Take the listing below and print exactly the lines starting at the line containing "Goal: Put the" and ending at the line containing "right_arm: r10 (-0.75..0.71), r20", both ends included, and no others.

:: RECORDS FOR THIS EXERCISE ::

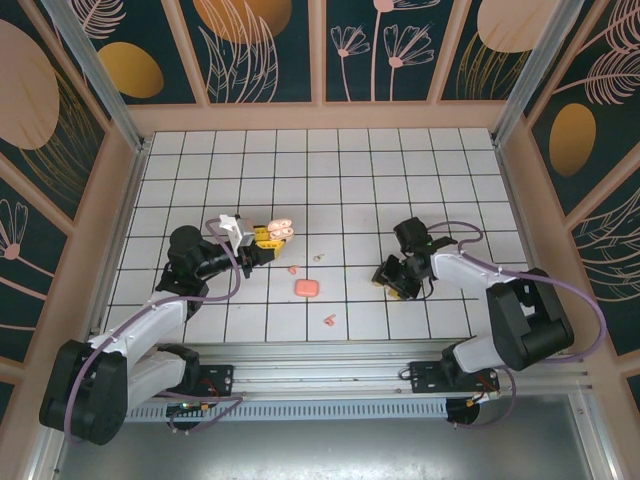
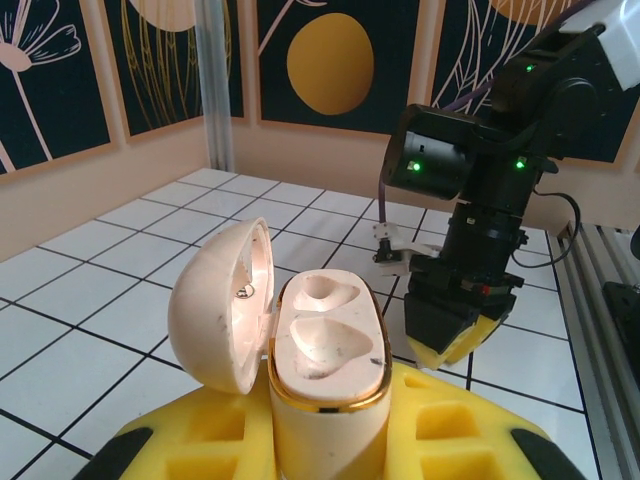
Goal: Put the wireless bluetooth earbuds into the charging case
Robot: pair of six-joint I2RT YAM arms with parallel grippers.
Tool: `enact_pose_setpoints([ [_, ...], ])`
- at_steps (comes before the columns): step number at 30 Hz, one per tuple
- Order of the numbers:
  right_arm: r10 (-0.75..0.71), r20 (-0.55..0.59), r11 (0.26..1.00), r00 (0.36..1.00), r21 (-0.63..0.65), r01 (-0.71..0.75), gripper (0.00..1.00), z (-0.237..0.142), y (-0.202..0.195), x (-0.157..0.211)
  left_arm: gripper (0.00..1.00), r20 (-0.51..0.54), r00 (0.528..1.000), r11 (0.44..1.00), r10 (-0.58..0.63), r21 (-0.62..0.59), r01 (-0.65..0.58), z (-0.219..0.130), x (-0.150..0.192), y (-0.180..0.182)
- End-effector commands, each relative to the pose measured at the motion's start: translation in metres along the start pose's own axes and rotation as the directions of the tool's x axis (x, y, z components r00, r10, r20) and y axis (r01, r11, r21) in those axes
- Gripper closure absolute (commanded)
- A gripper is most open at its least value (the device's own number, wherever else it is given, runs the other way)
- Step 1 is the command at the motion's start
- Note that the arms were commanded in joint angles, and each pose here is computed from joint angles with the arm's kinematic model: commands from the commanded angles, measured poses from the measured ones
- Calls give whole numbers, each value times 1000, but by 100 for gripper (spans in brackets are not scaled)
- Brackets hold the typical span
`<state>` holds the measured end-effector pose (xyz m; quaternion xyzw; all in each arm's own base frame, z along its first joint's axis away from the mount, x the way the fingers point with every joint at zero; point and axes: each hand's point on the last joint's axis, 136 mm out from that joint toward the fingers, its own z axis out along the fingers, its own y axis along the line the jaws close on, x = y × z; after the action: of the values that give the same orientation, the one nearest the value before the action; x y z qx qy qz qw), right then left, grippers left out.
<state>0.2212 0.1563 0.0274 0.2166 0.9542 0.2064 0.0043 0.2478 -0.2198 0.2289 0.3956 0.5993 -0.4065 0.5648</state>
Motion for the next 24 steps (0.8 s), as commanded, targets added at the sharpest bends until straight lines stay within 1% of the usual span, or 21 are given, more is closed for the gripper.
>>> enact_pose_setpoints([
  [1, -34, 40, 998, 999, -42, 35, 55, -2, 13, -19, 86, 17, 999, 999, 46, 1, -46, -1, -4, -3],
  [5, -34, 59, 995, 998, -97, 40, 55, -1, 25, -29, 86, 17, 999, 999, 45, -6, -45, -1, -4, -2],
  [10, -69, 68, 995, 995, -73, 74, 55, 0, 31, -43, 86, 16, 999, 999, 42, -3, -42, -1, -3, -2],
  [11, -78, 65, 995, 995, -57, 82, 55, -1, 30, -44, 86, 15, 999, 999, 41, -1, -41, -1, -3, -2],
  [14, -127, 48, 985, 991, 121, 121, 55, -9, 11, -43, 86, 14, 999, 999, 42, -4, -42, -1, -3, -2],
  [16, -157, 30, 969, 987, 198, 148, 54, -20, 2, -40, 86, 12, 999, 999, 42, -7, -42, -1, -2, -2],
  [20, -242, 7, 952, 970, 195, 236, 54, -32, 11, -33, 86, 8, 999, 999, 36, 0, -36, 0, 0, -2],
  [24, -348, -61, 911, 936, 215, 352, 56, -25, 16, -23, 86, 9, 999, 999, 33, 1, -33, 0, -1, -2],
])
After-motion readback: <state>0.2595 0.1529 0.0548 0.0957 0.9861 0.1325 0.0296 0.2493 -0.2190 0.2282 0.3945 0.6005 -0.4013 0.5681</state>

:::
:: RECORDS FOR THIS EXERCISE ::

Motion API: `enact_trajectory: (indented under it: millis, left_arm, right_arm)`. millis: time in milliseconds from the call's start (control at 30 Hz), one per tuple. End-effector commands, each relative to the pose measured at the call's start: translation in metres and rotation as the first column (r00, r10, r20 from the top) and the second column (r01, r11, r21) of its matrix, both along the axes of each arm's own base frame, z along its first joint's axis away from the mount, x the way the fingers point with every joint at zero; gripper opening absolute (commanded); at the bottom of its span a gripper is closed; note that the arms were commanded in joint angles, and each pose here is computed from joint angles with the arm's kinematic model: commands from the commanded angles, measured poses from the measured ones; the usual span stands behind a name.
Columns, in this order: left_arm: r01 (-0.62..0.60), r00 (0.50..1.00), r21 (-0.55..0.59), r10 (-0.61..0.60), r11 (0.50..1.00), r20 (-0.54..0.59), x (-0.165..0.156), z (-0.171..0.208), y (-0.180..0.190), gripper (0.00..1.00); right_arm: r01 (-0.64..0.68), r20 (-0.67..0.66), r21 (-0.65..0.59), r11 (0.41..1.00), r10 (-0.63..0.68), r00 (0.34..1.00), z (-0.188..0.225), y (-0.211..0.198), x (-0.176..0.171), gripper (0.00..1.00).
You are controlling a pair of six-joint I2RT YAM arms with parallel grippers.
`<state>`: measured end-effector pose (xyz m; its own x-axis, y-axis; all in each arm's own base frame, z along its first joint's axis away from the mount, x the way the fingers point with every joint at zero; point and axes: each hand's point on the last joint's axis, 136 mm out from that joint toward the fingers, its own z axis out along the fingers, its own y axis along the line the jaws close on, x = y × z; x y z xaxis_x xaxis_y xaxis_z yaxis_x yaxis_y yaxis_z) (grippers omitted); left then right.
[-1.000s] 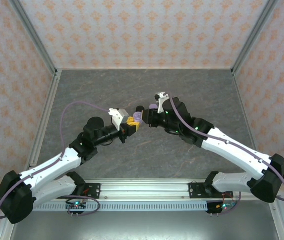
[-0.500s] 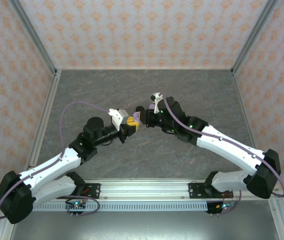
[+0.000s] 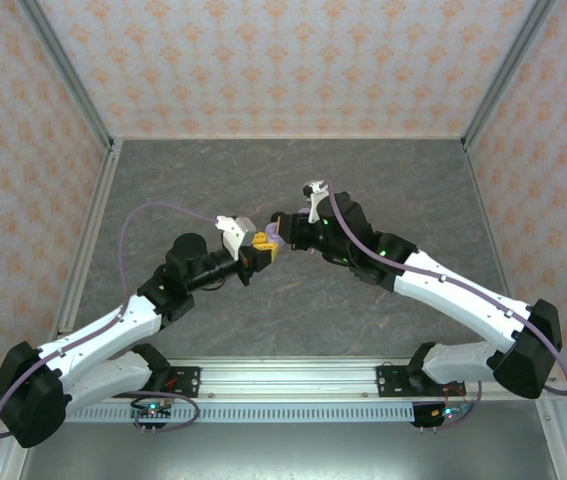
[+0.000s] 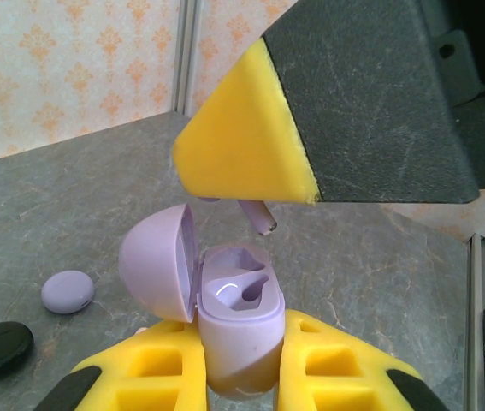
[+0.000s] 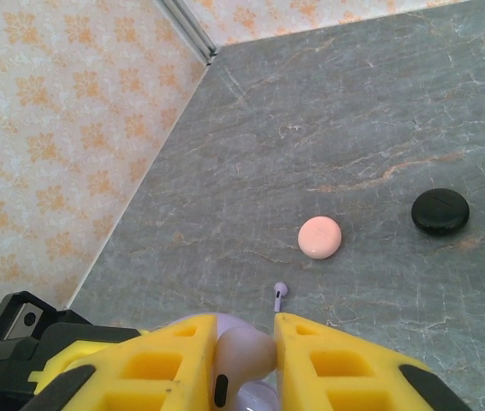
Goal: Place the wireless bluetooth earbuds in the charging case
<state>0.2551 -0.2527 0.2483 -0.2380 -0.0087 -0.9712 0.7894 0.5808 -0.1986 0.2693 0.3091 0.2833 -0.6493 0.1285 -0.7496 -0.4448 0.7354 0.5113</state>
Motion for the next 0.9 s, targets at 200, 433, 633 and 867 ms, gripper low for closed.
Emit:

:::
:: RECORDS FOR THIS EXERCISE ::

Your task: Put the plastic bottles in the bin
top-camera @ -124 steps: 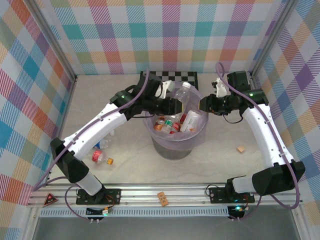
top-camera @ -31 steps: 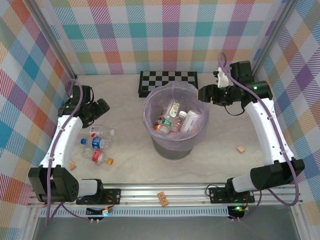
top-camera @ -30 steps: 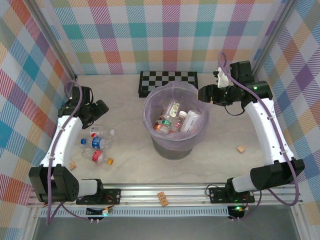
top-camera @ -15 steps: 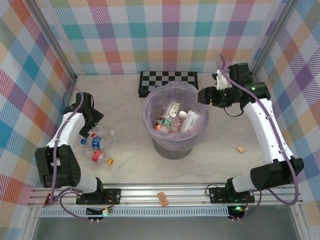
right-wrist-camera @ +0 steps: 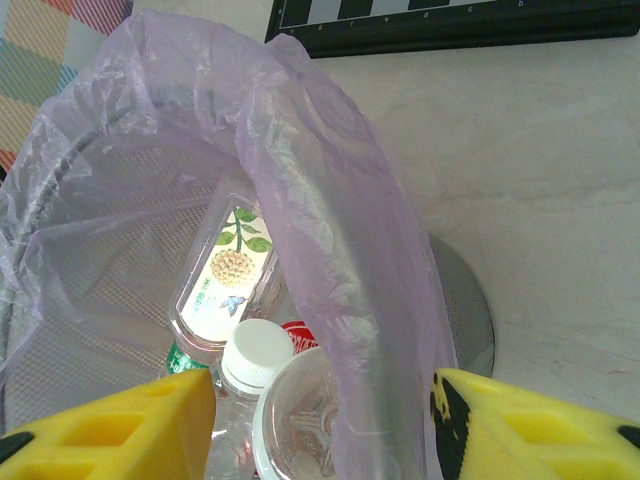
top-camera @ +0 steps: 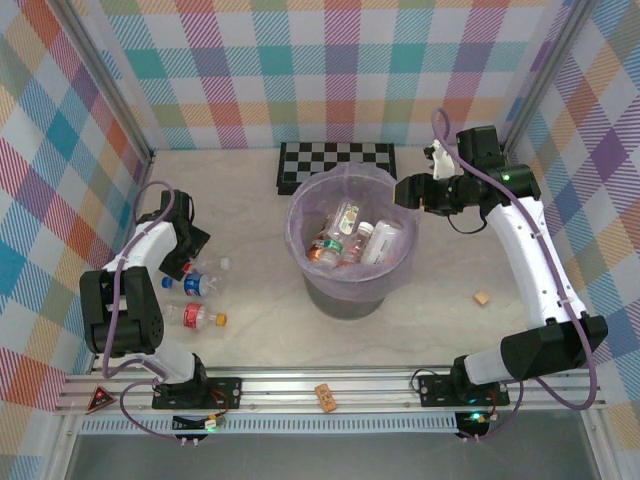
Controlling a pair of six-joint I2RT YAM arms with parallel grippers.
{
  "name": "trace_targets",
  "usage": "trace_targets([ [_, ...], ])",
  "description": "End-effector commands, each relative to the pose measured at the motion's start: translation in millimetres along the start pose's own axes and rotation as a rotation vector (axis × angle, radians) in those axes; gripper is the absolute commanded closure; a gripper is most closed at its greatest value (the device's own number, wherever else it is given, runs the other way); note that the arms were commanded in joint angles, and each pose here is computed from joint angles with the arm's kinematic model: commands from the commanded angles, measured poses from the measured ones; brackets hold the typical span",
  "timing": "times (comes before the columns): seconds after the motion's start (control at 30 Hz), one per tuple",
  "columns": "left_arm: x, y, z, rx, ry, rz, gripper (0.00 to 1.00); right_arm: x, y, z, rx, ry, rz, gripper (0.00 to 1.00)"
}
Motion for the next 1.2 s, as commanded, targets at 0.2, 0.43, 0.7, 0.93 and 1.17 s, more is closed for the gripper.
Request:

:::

- RESULT:
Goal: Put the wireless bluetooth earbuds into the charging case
Robot: pair of six-joint I2RT YAM arms with parallel grippers.
Tool: `enact_pose_setpoints([ [_, ...], ])`
- at_steps (comes before the columns): step number at 30 Hz, one per tuple
- Order of the numbers:
  right_arm: r10 (-0.75..0.71), r20 (-0.55..0.59), r11 (0.26..1.00), r00 (0.36..1.00), r21 (-0.63..0.65), r01 (-0.71..0.75), gripper (0.00..1.00), z (-0.237..0.142), y (-0.202..0.195), x (-0.157..0.211)

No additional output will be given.